THE PROBLEM | The expected result is every line of the records, printed exactly.

....................

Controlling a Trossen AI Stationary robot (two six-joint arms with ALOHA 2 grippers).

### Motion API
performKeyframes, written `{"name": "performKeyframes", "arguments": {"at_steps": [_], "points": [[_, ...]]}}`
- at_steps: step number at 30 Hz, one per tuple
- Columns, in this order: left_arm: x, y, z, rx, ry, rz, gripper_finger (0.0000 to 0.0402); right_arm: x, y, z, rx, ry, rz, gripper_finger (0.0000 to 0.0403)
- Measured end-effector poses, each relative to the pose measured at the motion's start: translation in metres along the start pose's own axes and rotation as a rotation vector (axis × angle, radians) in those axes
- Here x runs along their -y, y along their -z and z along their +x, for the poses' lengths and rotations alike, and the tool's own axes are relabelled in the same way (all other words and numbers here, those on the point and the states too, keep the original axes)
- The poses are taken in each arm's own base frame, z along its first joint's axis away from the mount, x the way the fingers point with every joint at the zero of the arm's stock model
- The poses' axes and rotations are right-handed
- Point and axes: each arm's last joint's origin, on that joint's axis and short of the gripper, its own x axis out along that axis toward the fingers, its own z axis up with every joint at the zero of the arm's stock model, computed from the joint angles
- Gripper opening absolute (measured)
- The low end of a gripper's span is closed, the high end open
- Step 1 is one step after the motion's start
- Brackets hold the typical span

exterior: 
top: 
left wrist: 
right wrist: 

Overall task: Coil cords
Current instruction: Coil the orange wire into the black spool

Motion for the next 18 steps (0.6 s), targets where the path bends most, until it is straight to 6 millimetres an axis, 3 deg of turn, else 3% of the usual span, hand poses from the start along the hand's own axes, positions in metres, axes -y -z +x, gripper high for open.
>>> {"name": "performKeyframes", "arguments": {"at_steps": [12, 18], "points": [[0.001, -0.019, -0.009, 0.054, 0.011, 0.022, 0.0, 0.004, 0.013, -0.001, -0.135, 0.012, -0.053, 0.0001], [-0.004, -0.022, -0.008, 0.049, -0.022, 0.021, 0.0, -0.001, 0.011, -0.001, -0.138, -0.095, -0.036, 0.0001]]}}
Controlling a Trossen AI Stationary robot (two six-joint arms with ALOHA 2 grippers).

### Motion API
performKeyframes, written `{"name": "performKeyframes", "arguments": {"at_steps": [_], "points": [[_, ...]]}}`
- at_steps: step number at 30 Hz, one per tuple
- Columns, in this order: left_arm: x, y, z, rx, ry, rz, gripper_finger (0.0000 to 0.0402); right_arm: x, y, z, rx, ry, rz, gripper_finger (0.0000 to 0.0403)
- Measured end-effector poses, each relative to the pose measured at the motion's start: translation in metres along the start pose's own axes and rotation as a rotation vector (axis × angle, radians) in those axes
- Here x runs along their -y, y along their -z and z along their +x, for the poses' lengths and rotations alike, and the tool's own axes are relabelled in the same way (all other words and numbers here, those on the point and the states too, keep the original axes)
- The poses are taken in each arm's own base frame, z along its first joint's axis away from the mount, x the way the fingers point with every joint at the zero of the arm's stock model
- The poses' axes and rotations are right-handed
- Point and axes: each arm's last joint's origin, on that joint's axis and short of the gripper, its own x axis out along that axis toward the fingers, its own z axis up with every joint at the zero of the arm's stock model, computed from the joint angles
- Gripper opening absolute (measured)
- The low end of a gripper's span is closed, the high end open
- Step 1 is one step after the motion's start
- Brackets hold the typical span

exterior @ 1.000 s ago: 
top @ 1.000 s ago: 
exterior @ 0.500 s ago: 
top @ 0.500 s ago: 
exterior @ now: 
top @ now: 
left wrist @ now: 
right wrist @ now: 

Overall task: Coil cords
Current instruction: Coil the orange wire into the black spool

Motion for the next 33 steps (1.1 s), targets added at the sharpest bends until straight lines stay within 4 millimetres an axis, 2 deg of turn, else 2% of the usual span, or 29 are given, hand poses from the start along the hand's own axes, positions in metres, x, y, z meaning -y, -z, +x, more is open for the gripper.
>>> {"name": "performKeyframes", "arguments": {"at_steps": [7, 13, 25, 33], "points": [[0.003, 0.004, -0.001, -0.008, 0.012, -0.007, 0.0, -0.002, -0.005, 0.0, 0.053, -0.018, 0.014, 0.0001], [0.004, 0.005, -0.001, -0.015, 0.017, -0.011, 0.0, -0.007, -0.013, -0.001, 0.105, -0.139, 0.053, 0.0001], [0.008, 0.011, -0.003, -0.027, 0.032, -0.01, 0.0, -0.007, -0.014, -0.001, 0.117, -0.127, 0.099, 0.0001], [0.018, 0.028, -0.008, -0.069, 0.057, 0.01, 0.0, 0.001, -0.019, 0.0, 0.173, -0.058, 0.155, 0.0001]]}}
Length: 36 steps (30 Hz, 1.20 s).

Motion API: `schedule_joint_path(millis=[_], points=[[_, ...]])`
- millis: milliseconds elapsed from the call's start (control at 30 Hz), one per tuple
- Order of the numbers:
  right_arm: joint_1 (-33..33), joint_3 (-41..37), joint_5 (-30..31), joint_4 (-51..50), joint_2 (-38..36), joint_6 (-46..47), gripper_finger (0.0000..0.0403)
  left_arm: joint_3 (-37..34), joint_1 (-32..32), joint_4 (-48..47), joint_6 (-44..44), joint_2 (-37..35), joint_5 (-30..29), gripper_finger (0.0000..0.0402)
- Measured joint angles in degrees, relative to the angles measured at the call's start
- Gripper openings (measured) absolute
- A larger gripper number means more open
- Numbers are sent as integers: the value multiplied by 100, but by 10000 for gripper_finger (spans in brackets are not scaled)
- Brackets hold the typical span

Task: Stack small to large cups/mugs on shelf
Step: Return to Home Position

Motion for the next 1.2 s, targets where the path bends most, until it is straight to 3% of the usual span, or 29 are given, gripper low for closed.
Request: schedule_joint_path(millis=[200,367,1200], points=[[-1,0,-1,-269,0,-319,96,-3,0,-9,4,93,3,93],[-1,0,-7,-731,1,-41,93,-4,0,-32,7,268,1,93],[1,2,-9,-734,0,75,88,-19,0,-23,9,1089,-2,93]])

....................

ANSWER FOR THIS EXERCISE |
Controlling a Trossen AI Stationary robot (two six-joint arms with ALOHA 2 grippers).

### Motion API
performKeyframes, written `{"name": "performKeyframes", "arguments": {"at_steps": [_], "points": [[_, ...]]}}`
- at_steps: step number at 30 Hz, one per tuple
- Columns, in this order: left_arm: x, y, z, rx, ry, rz, gripper_finger (0.0000 to 0.0402); right_arm: x, y, z, rx, ry, rz, gripper_finger (0.0000 to 0.0403)
- Measured end-effector poses, each relative to the pose measured at the motion's start: translation in metres along the start pose's own axes and rotation as a rotation vector (axis × angle, radians) in those axes
- Here x runs along their -y, y along their -z and z along their +x, for the poses' lengths and rotations alike, and the tool's own axes are relabelled in the same way (all other words and numbers here, those on the point and the states too, keep the original axes)
- The poses are taken in each arm's own base frame, z along its first joint's axis away from the mount, x the way the fingers point with every joint at the zero of the arm's stock model
- The poses' axes and rotations are right-handed
- Point and axes: each arm's last joint's origin, on that joint's axis and short of the gripper, its own x axis out along that axis toward the fingers, its own z axis up with every joint at the zero of the arm's stock model, computed from the joint angles
- Gripper opening absolute (measured)
- The low end of a gripper's span is closed, the high end open
- Step 1 is one step after the motion's start
- Brackets hold the typical span

exterior: 
top: 
left wrist: 
right wrist: 

Overall task: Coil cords
Current instruction: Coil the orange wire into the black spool

Motion for the next 18 steps (0.6 s), targets where the path bends most, until it is straight to 6 millimetres an axis, 3 deg of turn, else 3% of the usual span, hand poses from the start along the hand's own axes, positions in metres, axes -y -z +x, gripper high for open.
>>> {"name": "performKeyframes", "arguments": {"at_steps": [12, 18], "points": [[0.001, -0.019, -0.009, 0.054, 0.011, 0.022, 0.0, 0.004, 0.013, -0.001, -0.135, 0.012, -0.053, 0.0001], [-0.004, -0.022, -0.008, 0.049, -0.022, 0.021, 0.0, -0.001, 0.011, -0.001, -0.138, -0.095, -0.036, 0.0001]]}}
Controlling a Trossen AI Stationary robot (two six-joint arms with ALOHA 2 grippers).

### Motion API
performKeyframes, written `{"name": "performKeyframes", "arguments": {"at_steps": [_], "points": [[_, ...]]}}`
- at_steps: step number at 30 Hz, one per tuple
- Columns, in this order: left_arm: x, y, z, rx, ry, rz, gripper_finger (0.0000 to 0.0402); right_arm: x, y, z, rx, ry, rz, gripper_finger (0.0000 to 0.0403)
- Measured end-effector poses, each relative to the pose measured at the motion's start: translation in metres along the start pose's own axes and rotation as a rotation vector (axis × angle, radians) in those axes
- Here x runs along their -y, y along their -z and z along their +x, for the poses' lengths and rotations alike, and the tool's own axes are relabelled in the same way (all other words and numbers here, those on the point and the states too, keep the original axes)
- The poses are taken in each arm's own base frame, z along its first joint's axis away from the mount, x the way the fingers point with every joint at the zero of the arm's stock model
- The poses' axes and rotations are right-handed
- Point and axes: each arm's last joint's origin, on that joint's axis and short of the gripper, its own x axis out along that axis toward the fingers, its own z axis up with every joint at the zero of the arm's stock model, computed from the joint angles
- Gripper opening absolute (measured)
- The low end of a gripper's span is closed, the high end open
- Step 1 is one step after the motion's start
- Brackets hold the typical span

exterior @ 1.000 s ago: 
top @ 1.000 s ago: 
exterior @ 0.500 s ago: 
top @ 0.500 s ago: 
exterior @ now: 
top @ now: 
left wrist @ now: 
right wrist @ now: 

Overall task: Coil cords
Current instruction: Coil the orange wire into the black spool

Motion for the next 33 steps (1.1 s), targets added at the sharpest bends until straight lines stay within 4 millimetres an axis, 2 deg of turn, else 2% of the usual span, or 29 are given, hand poses from the start along the hand's own axes, positions in metres, x, y, z meaning -y, -z, +x, more is open for the gripper.
>>> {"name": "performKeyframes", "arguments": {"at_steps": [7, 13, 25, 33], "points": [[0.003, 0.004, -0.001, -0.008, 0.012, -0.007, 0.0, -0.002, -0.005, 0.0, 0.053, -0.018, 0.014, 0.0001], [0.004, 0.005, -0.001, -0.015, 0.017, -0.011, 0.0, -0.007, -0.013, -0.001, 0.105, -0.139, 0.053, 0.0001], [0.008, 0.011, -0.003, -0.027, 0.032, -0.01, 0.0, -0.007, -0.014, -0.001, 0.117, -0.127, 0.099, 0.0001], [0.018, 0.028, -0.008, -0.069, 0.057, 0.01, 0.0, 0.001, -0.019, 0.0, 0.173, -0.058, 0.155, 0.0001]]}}
Length: 36 steps (30 Hz, 1.20 s).

Motion API: `schedule_joint_path(millis=[_], points=[[_, ...]])`
- millis: milliseconds elapsed from the call's start (control at 30 Hz), one per tuple
- Order of the numbers:
  right_arm: joint_1 (-33..33), joint_3 (-41..37), joint_5 (-30..31), joint_4 (-51..50), joint_2 (-38..36), joint_6 (-46..47), gripper_finger (0.0000..0.0403)
  left_arm: joint_3 (-37..34), joint_1 (-32..32), joint_4 (-48..47), joint_6 (-44..44), joint_2 (-37..35), joint_5 (-30..29), gripper_finger (0.0000..0.0402)
- Measured joint angles in degrees, relative to the angles measured at the call's start
- Gripper openings (measured) absolute
- A larger gripper number means more open
- Numbers are sent as integers: the value multiplied by 100, but by 10000 for gripper_finger (spans in brackets are not scaled)
- Brackets hold the typical span

Task: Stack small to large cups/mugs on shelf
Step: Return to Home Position

Motion for the next 1.2 s, targets where the path bends most, until it is straight to 3% of the usual span, or 29 are given, gripper low for closed.
Request: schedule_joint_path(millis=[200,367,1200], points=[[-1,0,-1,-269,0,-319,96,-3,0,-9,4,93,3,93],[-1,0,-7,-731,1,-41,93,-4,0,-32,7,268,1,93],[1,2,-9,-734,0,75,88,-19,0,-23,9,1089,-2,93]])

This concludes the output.